Predicting the future

But the role a trait-based approach could play in prediction is exciting some of the scientists studying the greatest environmental problem of the age at the largest possible scale—the planet-wide effects of global warming. A wide array of feedbacks ties the terrestrial biosphere into the changes in the atmosphere's carbon dioxide content. Making sense of these relationships requires models that predict what plants to expect where, on the basis of environmental factors such as temperature and water availability.

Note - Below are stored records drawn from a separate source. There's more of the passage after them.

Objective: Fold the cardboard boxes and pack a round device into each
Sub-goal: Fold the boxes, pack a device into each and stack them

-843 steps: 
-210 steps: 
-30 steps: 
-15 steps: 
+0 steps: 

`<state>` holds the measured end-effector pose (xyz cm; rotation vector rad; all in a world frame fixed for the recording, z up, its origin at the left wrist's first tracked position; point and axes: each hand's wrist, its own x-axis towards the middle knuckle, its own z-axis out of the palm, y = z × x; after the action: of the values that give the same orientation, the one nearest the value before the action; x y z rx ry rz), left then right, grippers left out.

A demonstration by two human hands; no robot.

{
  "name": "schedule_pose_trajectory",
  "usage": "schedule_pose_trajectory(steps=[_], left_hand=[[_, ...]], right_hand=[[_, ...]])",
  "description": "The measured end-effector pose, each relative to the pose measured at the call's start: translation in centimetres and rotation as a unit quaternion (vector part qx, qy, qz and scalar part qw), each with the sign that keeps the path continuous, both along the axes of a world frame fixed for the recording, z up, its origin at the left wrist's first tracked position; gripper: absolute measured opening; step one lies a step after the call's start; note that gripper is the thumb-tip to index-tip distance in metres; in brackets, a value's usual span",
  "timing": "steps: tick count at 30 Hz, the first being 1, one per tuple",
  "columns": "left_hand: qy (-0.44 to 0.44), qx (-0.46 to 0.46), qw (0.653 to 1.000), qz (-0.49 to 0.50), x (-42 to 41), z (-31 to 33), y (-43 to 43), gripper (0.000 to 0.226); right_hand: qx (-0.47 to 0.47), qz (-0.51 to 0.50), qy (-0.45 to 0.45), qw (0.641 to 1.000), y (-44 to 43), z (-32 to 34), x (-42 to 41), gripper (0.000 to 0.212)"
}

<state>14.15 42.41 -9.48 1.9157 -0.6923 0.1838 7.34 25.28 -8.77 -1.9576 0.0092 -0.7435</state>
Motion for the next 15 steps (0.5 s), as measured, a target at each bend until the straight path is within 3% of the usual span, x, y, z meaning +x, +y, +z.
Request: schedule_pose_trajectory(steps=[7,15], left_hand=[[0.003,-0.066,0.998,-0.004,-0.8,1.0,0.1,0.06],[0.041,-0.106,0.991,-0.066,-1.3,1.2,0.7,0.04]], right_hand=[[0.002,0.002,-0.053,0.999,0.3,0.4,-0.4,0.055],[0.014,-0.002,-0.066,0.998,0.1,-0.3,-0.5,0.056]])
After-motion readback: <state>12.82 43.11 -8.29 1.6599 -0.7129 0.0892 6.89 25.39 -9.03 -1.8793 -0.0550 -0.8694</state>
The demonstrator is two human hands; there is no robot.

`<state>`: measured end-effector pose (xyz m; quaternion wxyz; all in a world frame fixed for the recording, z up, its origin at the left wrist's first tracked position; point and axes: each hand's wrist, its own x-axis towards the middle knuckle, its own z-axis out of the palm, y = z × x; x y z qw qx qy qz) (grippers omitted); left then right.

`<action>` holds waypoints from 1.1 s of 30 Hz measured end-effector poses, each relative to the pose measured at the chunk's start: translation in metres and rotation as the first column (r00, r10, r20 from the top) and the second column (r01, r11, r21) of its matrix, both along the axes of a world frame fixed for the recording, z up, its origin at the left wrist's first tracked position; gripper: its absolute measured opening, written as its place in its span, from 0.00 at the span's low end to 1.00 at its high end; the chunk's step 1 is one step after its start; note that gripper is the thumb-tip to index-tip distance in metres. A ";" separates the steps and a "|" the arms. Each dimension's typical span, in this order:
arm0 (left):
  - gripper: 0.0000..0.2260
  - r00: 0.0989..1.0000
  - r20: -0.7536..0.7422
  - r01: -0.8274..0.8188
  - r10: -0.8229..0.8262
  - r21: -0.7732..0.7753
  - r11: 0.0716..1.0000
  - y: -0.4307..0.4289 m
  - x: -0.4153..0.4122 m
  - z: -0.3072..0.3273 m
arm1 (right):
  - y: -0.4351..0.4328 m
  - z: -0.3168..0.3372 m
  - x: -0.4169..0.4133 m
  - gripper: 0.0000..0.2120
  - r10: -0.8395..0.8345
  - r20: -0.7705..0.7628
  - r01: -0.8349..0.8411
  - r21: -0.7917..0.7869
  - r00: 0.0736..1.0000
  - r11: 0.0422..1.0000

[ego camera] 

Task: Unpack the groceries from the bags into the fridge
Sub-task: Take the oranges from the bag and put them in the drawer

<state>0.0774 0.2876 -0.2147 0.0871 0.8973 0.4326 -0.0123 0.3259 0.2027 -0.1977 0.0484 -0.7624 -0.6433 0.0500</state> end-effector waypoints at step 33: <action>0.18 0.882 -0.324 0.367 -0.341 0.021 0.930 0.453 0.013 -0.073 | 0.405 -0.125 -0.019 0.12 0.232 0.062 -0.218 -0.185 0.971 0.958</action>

Today's models typically classify vegetation as belonging to one of 5–20 groups — evergreen, deciduous, woody, herbaceous and so on. Trait values, such as leaf longevity and photosynthetic rate, are then assigned to this group as a whole. This summer, researchers working on plant traits and those working on the interaction between plants and climate met in Sydney to try to see how a 'trait-first' approach to modelling might improve things.

Either we watch the world change, or we gain a truly predictive knowledge of nature. David Tilman

It turns out that models that replace a fixed trait value assigned to each vegetation type with a spread of values taken from the leaf economics spectrum give values of plant productivity closer to those seen on the ground. They should thus yield more accurate predictions of future change, particularly at a regional or continental scale, says modeller Ian Woodward of the University of Sheffield. “Looking at Amazonia, we tend to find that incorporating these data into our models leads to changes in leaf longevity and primary productivity of about 10–15%. That's a significant difference, and an exciting eye-opener,” he says.

In general, says Tilman, if we are to understand and mitigate the effects of processes such as climate change, nitrogen deposition, species introductions and habitat loss, ecology needs to home in on the most important ways in which species differ. “These broad global patterns greatly simplify what we need to understand about species. They let us sort through a hopeless morass of information, and go from conceptual models to real models that say how ecosystems will respond to environmental change,” he says.

“If we can't be mechanistic and predictive, we'll be unable to provide society with explanations of the impacts of our actions. Either we watch the world change, and explain it in retrospect, or we gain a truly predictive knowledge of nature.”